In fact, my proposal goes against such proposal (under the proposal to map booleans, `true.to_i <=> false.to_i` translates to `1 <=> 0 # => 1`, which goes against my proposal `true <=> false # => 01`).

As far as I can remember, it's customary to define true being greater than false. I think this can be explained by the fact that true (something) is easily considered greater than false (nothing).

I think it's worth to check other programming languages. In Python, for example:

``````>>> True > False
True
``````

Your specific example can still easily be written as:

``````[7, 6, 5, 4, 3, 2, 1].sort_by{|e| [not Prime.prime?(e), e]} # => [2, 3, 5, 7, 1, 4, 6]
``````

#### Updated by sawa (Tsuyoshi Sawada)over 6 years ago

Martin Dürst wrote:

Please do not confuse this with the common proposal to map booleans to integers, particularly `true.to_i # => 1` and `false.to_i # => 0`. That is arbitrary, and does not make sense.

In absolute terms, it is arbitrary. But it's the most widely used mapping, and therefore would make much more sense than any other mapping.

I agree that it is the most common mapping, but I would say that that is an implementation detail (bit level). From the perspective of OOP, a user should be using `true`/`false` when they want to express logic, and not `1`/`0`.

As far as I can remember, it's customary to define true being greater than false. I think this can be explained by the fact that true (something) is easily considered greater than false (nothing).
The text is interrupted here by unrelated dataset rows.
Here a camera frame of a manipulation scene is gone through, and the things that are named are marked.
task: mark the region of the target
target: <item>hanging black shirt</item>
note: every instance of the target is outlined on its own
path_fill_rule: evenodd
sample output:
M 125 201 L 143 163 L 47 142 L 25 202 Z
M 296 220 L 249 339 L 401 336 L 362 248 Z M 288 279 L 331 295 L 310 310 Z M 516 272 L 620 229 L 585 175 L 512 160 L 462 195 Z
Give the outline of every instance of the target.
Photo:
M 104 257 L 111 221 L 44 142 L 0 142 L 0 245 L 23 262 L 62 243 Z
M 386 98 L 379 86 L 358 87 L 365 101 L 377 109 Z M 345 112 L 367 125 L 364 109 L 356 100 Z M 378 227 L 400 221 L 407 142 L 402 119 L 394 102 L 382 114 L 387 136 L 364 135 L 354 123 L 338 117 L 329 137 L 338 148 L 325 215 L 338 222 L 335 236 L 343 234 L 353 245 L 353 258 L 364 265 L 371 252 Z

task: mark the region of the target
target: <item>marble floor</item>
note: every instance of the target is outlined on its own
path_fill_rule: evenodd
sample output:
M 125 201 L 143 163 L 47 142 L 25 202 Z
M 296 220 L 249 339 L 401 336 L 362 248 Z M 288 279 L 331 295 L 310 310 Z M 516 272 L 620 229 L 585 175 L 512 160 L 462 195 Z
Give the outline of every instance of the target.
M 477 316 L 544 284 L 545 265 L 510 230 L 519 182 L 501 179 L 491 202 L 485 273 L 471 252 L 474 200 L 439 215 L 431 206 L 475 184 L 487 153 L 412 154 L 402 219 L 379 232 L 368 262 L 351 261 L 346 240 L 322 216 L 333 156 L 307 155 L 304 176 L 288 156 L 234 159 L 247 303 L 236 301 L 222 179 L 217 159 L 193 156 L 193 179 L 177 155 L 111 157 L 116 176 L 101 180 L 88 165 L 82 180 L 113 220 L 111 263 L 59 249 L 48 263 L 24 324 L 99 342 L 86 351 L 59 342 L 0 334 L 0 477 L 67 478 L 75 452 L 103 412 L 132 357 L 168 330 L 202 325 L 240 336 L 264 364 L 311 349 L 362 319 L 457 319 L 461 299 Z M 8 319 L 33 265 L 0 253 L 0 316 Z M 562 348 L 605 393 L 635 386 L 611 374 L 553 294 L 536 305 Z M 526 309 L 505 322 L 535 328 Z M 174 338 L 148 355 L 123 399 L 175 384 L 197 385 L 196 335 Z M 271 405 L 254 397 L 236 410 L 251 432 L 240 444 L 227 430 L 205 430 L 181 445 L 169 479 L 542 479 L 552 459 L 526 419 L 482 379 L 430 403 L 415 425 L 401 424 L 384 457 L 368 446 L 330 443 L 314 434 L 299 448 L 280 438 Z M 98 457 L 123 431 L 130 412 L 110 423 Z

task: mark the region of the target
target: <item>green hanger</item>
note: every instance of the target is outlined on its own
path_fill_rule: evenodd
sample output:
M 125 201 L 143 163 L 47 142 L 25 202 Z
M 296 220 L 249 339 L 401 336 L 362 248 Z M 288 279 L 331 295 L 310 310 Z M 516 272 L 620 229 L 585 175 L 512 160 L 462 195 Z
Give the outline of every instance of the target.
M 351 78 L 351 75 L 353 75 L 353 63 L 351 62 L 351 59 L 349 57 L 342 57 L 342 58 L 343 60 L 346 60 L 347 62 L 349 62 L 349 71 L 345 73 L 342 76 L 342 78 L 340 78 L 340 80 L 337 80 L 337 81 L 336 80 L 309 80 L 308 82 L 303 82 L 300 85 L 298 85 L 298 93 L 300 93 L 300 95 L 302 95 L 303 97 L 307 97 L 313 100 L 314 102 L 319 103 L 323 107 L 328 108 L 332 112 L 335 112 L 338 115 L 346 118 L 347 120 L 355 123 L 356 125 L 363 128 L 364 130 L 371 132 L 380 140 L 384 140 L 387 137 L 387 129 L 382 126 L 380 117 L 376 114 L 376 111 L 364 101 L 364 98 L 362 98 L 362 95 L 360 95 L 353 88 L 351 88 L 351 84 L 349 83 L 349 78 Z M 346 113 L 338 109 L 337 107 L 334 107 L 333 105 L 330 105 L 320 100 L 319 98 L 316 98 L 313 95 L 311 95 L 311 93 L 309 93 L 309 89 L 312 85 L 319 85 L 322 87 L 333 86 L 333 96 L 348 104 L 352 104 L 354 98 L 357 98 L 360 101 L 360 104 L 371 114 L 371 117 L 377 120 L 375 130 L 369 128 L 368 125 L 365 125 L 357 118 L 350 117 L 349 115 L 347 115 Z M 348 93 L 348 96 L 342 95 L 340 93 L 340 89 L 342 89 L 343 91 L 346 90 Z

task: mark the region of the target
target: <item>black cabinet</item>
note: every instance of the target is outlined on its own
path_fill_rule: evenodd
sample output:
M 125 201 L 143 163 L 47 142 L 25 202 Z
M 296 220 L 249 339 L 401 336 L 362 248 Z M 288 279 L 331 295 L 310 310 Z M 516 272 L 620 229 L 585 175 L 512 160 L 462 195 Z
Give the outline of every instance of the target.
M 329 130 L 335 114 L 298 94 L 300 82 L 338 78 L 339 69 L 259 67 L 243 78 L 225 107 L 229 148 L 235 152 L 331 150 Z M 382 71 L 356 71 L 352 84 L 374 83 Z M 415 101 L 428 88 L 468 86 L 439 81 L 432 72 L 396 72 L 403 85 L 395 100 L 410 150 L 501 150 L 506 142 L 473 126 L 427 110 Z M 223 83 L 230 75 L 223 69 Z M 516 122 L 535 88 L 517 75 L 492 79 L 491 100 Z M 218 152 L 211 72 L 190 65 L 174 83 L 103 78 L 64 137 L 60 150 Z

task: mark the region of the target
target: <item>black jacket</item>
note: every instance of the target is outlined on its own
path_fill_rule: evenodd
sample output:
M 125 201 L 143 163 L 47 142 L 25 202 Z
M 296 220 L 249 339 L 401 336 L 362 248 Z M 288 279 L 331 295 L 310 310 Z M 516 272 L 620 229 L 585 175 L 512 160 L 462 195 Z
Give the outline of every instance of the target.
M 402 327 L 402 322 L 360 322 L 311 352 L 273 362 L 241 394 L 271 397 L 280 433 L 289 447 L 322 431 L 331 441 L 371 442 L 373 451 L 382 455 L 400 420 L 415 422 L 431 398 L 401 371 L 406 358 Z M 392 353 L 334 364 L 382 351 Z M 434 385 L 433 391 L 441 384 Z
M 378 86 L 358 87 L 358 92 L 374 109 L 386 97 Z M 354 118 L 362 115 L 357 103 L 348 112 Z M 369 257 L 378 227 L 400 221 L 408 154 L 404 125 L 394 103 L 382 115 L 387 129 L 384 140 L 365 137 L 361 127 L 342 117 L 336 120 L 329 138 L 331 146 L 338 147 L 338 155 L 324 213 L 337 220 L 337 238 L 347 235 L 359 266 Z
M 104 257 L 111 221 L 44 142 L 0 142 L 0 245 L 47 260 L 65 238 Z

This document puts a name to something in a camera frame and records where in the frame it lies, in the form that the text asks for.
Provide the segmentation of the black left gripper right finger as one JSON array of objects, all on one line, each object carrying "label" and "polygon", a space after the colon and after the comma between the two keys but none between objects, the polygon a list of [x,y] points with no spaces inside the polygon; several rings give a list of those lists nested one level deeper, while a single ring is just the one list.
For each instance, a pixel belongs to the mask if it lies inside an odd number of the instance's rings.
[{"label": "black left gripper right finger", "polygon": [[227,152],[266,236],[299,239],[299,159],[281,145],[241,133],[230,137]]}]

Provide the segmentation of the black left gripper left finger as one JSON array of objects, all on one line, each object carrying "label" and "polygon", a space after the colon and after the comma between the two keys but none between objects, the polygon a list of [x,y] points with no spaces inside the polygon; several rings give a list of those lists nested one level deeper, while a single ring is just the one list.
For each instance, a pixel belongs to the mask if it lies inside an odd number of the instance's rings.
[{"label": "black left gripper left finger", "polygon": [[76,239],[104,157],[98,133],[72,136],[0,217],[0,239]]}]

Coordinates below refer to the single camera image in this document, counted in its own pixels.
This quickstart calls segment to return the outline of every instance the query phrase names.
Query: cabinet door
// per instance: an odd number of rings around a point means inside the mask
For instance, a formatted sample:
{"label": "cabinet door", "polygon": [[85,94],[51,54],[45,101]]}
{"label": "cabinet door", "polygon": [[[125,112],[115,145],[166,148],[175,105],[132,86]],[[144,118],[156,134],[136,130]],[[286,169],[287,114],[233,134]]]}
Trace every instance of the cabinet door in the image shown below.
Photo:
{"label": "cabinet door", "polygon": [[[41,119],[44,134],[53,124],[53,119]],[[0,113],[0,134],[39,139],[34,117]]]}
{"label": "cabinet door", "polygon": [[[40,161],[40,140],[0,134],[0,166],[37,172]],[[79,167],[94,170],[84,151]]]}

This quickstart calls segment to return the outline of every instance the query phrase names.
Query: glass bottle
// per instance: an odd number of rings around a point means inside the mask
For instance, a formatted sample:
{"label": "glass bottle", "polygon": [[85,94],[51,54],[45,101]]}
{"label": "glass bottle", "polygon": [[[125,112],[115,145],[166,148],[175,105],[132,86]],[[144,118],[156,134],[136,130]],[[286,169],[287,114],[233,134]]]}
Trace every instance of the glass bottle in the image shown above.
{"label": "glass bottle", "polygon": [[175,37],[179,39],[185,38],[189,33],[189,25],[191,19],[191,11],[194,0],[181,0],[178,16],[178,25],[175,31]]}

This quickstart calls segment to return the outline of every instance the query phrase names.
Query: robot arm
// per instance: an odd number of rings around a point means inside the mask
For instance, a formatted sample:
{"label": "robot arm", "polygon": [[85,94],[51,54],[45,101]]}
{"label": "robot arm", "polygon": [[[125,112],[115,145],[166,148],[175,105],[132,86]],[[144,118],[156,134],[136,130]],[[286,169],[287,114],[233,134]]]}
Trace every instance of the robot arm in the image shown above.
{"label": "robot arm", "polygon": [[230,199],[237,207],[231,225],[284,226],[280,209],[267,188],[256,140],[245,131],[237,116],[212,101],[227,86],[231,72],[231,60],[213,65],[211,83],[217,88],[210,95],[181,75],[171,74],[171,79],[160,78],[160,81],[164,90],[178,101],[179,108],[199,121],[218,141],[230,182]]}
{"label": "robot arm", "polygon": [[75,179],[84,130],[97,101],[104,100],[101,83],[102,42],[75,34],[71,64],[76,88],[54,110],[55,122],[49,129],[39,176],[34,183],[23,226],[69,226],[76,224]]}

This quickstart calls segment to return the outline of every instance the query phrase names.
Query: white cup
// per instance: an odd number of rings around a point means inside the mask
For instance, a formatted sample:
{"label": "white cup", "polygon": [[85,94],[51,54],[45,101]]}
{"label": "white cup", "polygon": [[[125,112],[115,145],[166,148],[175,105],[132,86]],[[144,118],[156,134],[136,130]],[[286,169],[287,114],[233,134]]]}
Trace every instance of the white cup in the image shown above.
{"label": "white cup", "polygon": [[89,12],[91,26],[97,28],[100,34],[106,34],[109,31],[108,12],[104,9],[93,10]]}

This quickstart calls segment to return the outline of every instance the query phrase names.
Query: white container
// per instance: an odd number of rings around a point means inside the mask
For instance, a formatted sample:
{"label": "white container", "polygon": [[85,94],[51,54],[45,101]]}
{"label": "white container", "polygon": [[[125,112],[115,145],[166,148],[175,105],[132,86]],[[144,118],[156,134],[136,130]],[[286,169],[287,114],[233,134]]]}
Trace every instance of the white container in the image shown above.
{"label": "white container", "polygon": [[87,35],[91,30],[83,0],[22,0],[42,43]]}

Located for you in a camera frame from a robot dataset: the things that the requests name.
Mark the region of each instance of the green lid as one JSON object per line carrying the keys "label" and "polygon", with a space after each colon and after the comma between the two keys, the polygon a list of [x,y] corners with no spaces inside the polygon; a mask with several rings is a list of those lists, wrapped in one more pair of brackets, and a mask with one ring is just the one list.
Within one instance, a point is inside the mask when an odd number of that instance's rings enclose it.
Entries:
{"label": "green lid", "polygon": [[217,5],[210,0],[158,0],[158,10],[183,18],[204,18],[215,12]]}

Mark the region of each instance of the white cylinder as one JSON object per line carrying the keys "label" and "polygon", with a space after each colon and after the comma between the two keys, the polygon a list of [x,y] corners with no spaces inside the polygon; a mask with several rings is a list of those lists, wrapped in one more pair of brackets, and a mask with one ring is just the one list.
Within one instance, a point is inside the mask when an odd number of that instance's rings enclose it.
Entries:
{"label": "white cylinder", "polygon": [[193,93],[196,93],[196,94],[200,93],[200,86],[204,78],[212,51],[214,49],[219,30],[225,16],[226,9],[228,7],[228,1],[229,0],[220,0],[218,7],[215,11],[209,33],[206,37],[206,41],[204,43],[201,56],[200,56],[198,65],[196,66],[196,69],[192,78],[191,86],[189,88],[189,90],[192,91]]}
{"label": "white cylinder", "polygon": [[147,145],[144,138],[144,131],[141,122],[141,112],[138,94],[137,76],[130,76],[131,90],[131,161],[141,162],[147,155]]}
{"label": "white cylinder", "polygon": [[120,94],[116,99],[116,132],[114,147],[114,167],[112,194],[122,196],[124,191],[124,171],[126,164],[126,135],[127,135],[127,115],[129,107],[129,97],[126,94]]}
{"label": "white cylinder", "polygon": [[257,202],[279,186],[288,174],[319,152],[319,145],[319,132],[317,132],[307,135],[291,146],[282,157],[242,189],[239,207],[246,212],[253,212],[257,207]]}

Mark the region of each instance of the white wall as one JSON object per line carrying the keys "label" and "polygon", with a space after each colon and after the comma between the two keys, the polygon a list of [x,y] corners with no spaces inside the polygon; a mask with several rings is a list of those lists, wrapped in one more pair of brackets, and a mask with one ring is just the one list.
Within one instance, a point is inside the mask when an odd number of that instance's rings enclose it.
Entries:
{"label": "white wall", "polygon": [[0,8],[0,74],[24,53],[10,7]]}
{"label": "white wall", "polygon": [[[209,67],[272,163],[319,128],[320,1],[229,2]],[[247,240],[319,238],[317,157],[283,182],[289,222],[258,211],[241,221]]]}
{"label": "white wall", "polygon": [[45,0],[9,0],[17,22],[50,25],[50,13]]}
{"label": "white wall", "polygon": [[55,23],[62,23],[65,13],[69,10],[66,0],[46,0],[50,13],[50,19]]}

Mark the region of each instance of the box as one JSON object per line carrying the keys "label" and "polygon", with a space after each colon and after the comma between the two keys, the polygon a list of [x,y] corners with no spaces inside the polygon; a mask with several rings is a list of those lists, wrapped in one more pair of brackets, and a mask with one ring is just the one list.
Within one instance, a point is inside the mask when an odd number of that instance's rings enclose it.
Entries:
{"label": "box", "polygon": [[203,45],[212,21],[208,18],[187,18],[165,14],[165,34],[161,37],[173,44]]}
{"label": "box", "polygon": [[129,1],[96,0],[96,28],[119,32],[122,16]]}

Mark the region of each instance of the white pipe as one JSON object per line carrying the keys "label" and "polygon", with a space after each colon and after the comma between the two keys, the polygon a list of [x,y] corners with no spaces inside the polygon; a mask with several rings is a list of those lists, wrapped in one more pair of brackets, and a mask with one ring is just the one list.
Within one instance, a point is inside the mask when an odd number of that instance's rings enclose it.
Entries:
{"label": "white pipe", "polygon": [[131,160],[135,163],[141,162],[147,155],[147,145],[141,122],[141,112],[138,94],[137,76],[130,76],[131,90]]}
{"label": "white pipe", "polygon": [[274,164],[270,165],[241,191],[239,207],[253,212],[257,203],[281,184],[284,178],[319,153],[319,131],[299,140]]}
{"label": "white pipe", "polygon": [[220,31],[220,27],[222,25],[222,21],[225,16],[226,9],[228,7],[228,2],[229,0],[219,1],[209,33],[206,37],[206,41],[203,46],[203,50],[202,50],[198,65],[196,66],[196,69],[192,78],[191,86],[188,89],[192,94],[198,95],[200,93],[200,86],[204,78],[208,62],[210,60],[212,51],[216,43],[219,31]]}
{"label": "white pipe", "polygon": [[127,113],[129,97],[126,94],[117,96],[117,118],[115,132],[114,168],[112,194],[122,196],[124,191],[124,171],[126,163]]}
That way of thinking is also arbitrary, I think. If you think of a birth of something, it goes from non-existence to existence, but if you think of the death/disappearance of something, it goes from existence to non-existence. Other than that, perhaps you are assuming the mapping `true` => `1` and `false` => `0`, further interpreting the numbers as cardinality. But as I wrote above, I think the mapping itself is insignificant, and should not be considered at the level of OOP.

I think it's worth to check other programming languages. In Python, for example:

``````>>> True > False
True
``````

I think this comes from the mapping in mind, which I am claiming against.

Your specific example can still easily be written as:

``````[7, 6, 5, 4, 3, 2, 1].sort_by{|e| [not Prime.prime?(e), e]} # => [2, 3, 5, 7, 1, 4, 6]
``````

Yes, that is one important point. Whichever way the comparison is defined, you should be able to reverse it by applying negation on it.

As others have shown, with my proposed order, we can get results similar to what other methods like `partition` do. If the order is decided the other way around, it would be confusing.